From: Lorenzo Stoakes <lorenzo.stoakes@oracle.com>
To: David Hildenbrand <david@redhat.com>
Cc: "Pankaj Raghav (Samsung)" <kernel@pankajraghav.com>,
Suren Baghdasaryan <surenb@google.com>,
Ryan Roberts <ryan.roberts@arm.com>,
Baolin Wang <baolin.wang@linux.alibaba.com>,
Borislav Petkov <bp@alien8.de>, Ingo Molnar <mingo@redhat.com>,
"H . Peter Anvin" <hpa@zytor.com>,
Vlastimil Babka <vbabka@suse.cz>, Zi Yan <ziy@nvidia.com>,
Mike Rapoport <rppt@kernel.org>,
Dave Hansen <dave.hansen@linux.intel.com>,
Michal Hocko <mhocko@suse.com>,
Andrew Morton <akpm@linux-foundation.org>,
Thomas Gleixner <tglx@linutronix.de>,
Nico Pache <npache@redhat.com>, Dev Jain <dev.jain@arm.com>,
"Liam R . Howlett" <Liam.Howlett@oracle.com>,
Jens Axboe <axboe@kernel.dk>,
linux-kernel@vger.kernel.org, linux-mm@kvack.org,
willy@infradead.org, x86@kernel.org, linux-block@vger.kernel.org,
Ritesh Harjani <ritesh.list@gmail.com>,
linux-fsdevel@vger.kernel.org,
"Darrick J . Wong" <djwong@kernel.org>,
mcgrof@kernel.org, gost.dev@samsung.com, hch@lst.de,
Pankaj Raghav <p.raghav@samsung.com>
Subject: Re: [PATCH 3/5] mm: add static huge zero folio
Date: Mon, 4 Aug 2025 18:18:43 +0100 [thread overview]
Message-ID: <6ff6fc46-49f1-49b0-b7e4-4cb37ec10a57@lucifer.local> (raw)

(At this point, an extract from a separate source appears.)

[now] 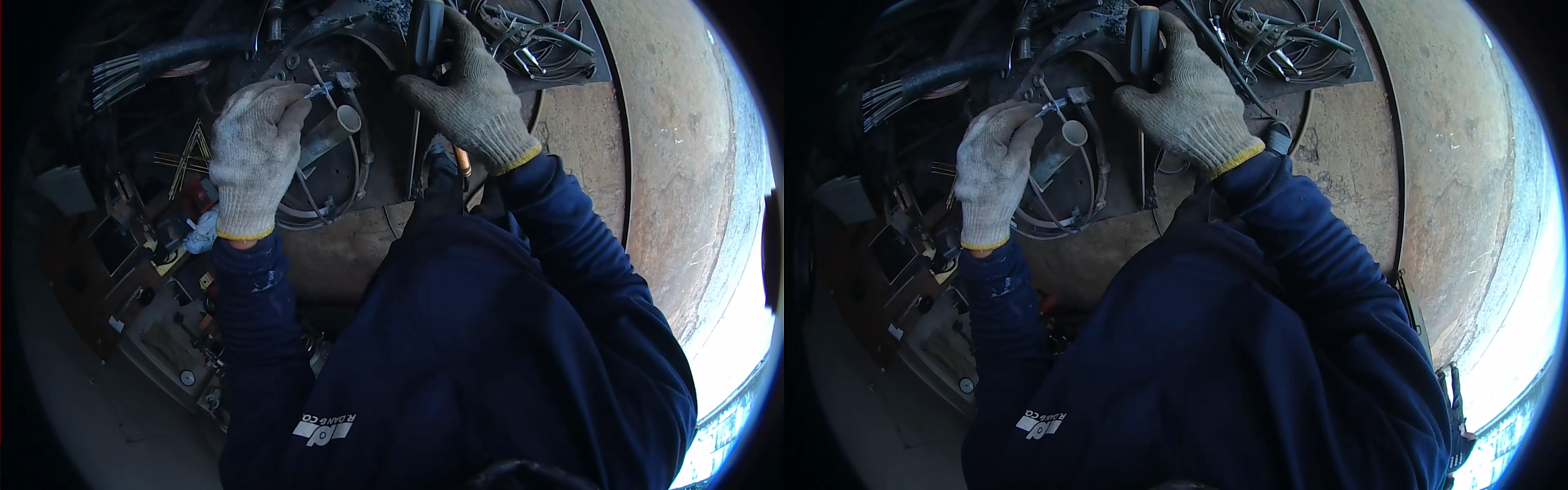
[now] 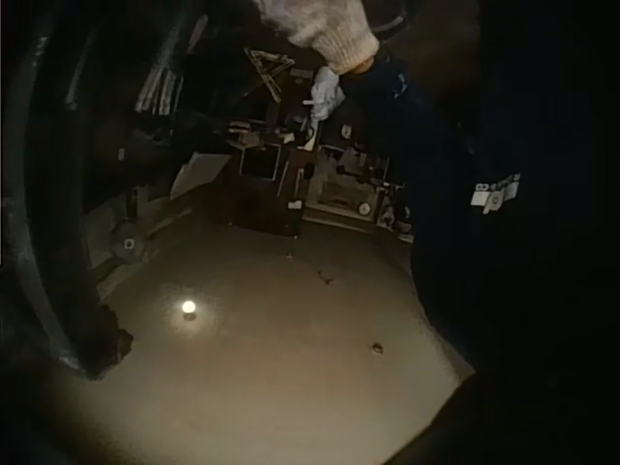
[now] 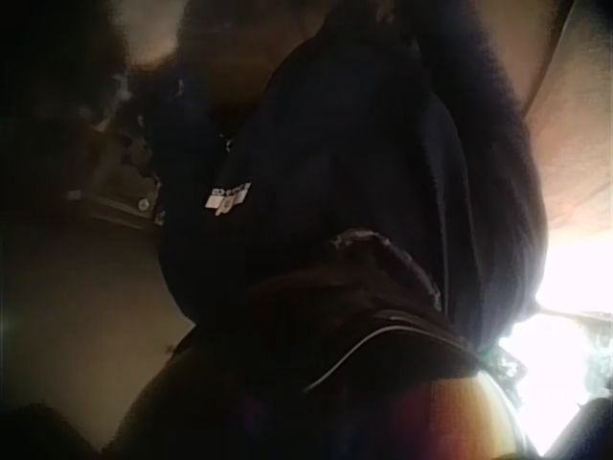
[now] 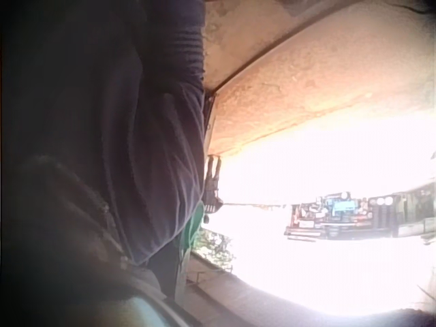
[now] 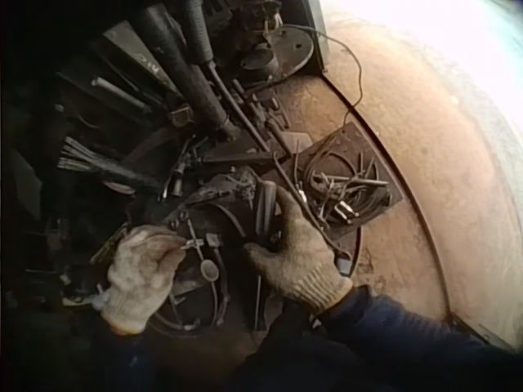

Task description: The person fits metal rods into a curved frame, using a hammer and a screwdriver to align and tap components into place.

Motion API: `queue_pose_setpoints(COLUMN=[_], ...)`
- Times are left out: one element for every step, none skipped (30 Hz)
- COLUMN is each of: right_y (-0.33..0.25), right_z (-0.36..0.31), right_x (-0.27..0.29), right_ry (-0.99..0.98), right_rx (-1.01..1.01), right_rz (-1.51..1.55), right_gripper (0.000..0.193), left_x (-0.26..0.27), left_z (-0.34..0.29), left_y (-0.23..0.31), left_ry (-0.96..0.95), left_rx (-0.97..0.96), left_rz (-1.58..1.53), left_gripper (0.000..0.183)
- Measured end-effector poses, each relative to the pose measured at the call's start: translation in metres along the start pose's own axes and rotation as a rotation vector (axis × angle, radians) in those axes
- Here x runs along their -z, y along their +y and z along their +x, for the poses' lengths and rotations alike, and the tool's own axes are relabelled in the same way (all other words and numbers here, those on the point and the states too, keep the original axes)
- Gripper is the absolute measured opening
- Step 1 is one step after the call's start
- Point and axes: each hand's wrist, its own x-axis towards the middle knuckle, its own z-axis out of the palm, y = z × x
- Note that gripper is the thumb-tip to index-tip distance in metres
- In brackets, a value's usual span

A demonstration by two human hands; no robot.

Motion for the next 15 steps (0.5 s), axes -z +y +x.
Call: queue_pose_setpoints(right_y=[-0.002,-0.003,-0.001,0.002,0.003,0.002,0.0,-0.002,-0.002,-0.002,-0.001,0.004,0.013,0.013,0.012], right_z=[0.001,0.001,0.001,0.001,0.002,0.003,0.004,0.004,0.004,0.004,0.003,0.005,0.007,0.008,0.006], right_x=[0.001,0.002,0.001,0.0,-0.001,-0.001,0.001,0.003,0.003,0.004,0.004,0.002,-0.002,-0.004,-0.003], right_ry=[-0.017,-0.033,-0.019,-0.006,0.012,-0.002,-0.016,-0.031,-0.038,-0.046,-0.051,-0.028,-0.005,0.014,0.007], right_rx=[-0.022,-0.043,-0.021,0.001,0.023,0.006,-0.012,-0.027,-0.026,-0.026,-0.026,0.013,0.052,0.092,0.081], right_rz=[0.002,0.006,-0.006,-0.018,-0.032,-0.033,-0.034,-0.035,-0.022,-0.009,0.004,0.011,0.018,0.025,0.028], right_gripper=[0.094,0.094,0.094,0.094,0.094,0.094,0.094,0.094,0.094,0.093,0.093,0.093,0.093,0.093,0.093], left_x=[0.0,0.001,0.002,0.002,0.002,0.002,0.002,0.002,0.003,0.004,0.004,0.003,0.001,-0.002,-0.004], left_z=[-0.001,-0.001,0.0,0.001,0.003,0.006,0.007,0.008,0.009,0.011,0.013,0.015,0.016,0.016,0.017], left_y=[-0.001,-0.003,-0.003,-0.002,0.0,0.001,0.001,0.002,0.002,0.004,0.007,0.009,0.006,0.0,-0.004], left_ry=[-0.021,-0.043,-0.064,-0.066,-0.065,-0.064,-0.085,-0.106,-0.126,-0.136,-0.145,-0.155,-0.168,-0.181,-0.194], left_rx=[0.001,0.001,0.001,0.028,0.052,0.077,0.08,0.084,0.089,0.134,0.178,0.221,0.083,-0.05,-0.183], left_rz=[0.005,0.01,0.016,-0.007,-0.032,-0.057,-0.057,-0.055,-0.053,-0.064,-0.077,-0.089,-0.007,0.076,0.159], left_gripper=[0.016,0.015,0.015,0.014,0.014,0.013,0.013,0.013,0.013,0.013,0.013,0.014,0.014,0.014,0.016])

In-Reply-To: <70049abc-bf79-4d04-a0a8-dd3787195986@redhat.com>
On Mon, Aug 04, 2025 at 07:07:06PM +0200, David Hildenbrand wrote:
> > Yeah I really don't like this. This seems overly complicated and too
> > fiddly. Also if I want a static PMD, do I want to wait a minute for next
> > attempt?
> >
> > Also doing things this way we might end up:
> >
> > 0. Enabling CONFIG_STATIC_HUGE_ZERO_FOLIO
> > 1. Not doing anything that needs a static PMD for a while + get fragmentation.

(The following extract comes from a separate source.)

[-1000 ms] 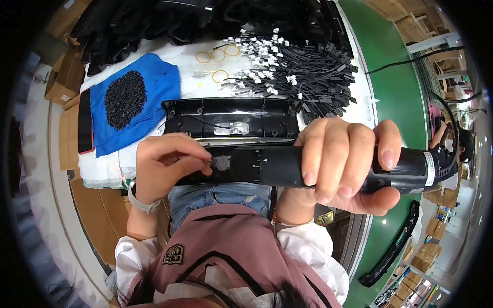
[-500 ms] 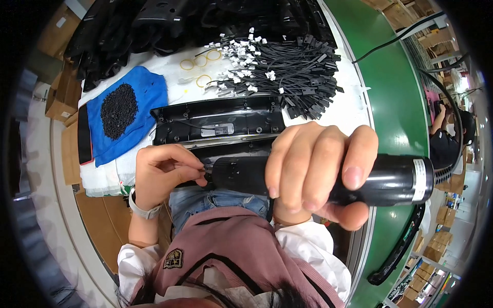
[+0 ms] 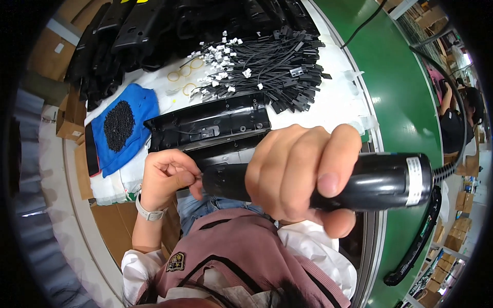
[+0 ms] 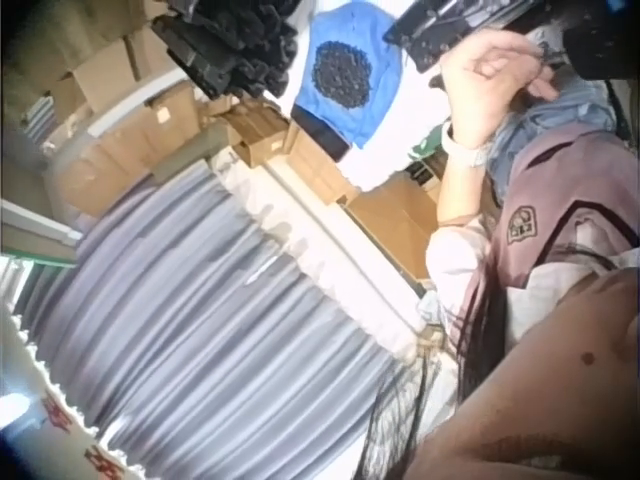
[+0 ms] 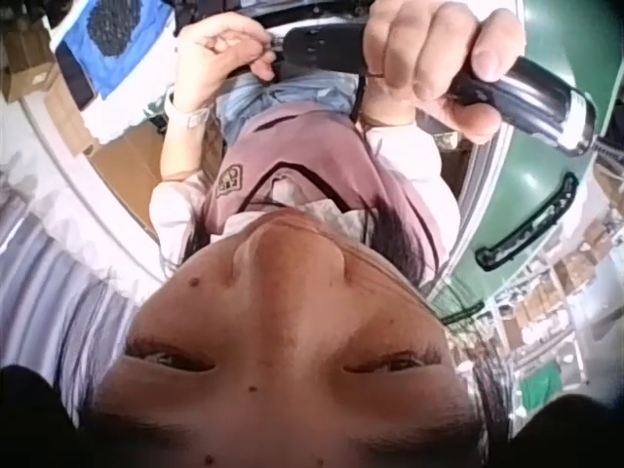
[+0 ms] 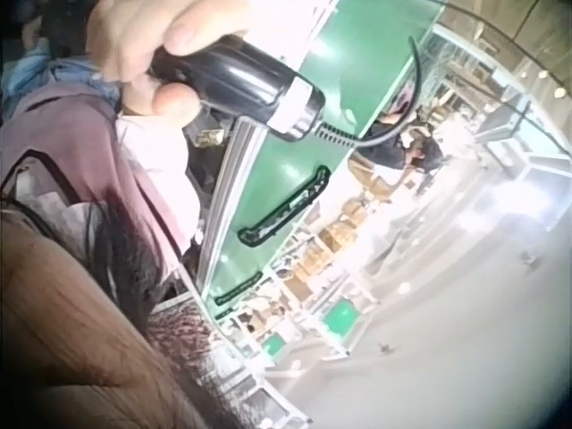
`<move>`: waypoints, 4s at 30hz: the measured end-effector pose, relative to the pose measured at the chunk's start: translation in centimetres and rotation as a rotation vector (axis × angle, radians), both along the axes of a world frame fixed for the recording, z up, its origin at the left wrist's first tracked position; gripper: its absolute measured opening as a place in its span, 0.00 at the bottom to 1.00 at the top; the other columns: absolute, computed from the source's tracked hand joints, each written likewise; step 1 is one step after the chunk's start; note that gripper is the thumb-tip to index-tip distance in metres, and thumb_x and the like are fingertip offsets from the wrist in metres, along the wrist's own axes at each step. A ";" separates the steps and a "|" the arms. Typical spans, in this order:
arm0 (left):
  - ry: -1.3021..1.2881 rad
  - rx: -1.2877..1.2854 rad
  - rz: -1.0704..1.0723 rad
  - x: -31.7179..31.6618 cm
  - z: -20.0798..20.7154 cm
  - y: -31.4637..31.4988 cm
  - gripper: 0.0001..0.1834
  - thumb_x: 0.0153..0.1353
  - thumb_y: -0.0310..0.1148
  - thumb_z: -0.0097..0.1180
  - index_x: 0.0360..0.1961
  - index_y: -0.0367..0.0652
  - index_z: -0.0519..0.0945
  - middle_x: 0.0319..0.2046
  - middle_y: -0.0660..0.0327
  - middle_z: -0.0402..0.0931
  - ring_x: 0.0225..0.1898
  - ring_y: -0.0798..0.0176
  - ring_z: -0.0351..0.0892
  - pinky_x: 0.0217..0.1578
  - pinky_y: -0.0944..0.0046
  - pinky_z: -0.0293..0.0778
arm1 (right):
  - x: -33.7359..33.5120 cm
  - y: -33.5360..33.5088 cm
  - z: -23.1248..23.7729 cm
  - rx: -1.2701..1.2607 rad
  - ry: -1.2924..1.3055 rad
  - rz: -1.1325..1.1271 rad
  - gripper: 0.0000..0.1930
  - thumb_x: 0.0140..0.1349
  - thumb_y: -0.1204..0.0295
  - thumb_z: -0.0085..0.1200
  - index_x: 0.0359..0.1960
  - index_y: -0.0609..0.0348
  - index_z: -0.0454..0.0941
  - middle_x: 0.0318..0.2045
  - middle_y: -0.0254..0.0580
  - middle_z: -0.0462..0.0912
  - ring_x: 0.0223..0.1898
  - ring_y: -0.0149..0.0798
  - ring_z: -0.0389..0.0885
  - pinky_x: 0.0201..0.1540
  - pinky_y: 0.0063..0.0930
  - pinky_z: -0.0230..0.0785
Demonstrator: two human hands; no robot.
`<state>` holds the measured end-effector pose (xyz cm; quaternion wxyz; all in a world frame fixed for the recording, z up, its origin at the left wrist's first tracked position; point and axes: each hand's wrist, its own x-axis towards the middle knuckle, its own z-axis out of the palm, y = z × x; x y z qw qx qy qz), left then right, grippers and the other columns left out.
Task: Assembling and securing components of printer toner cartridges using an electric screwdriver at a factory workbench.
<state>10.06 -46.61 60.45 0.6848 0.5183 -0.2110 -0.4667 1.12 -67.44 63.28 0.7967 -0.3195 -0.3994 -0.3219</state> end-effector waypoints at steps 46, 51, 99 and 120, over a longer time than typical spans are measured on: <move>-1.422 -0.221 0.146 6.5 4.6 -13.7 0.09 0.58 0.20 0.56 0.40 0.32 0.80 0.35 0.56 0.82 0.37 0.64 0.83 0.40 0.69 0.78 | -9.2 -5.4 -4.0 0.017 0.068 -0.233 0.17 0.60 0.64 0.60 0.40 0.55 0.64 0.17 0.33 0.77 0.14 0.29 0.76 0.18 0.23 0.70; -1.047 -0.159 0.064 7.8 3.8 -16.2 0.09 0.60 0.27 0.56 0.41 0.36 0.80 0.31 0.58 0.82 0.31 0.66 0.82 0.32 0.71 0.76 | -8.6 -4.5 -3.2 -0.011 0.066 -0.206 0.17 0.60 0.64 0.60 0.40 0.56 0.64 0.18 0.33 0.77 0.15 0.30 0.77 0.18 0.23 0.71; -0.620 -0.408 0.648 5.2 1.6 -1.8 0.14 0.63 0.27 0.53 0.50 0.35 0.75 0.36 0.53 0.79 0.32 0.68 0.77 0.37 0.69 0.74 | -7.8 -2.4 -2.3 -0.219 0.048 0.078 0.16 0.53 0.70 0.65 0.36 0.60 0.68 0.15 0.38 0.77 0.11 0.30 0.75 0.16 0.22 0.72; -1.387 0.069 -0.268 0.6 -3.0 -1.4 0.11 0.41 0.20 0.59 0.31 0.37 0.79 0.26 0.56 0.75 0.29 0.52 0.74 0.30 0.59 0.71 | -6.4 -0.1 -0.9 -0.229 0.070 0.076 0.17 0.49 0.72 0.68 0.33 0.61 0.70 0.13 0.37 0.76 0.10 0.30 0.75 0.14 0.22 0.70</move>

> > 2. Do something that needs it - oops can't get order-9 page, and waiting 60
> > seconds between attempts
> > 3. This is silent so you think you have it switched on but are actually getting
> > bad performance.
> >
> > I appreciate wanting to reuse this code, but we need to find a way to do this
> > really really early, and get rid of this arbitrary time out. It's very aribtrary
> > and we have no easy way of tracing how this might behave under workload.
> >
> > Also we end up pinning an order-9 page either way, so no harm in getting it
> > first thing?
>
> What we could do, to avoid messing with memblock and two ways of initializing a huge zero folio early, and just disable the shrinker.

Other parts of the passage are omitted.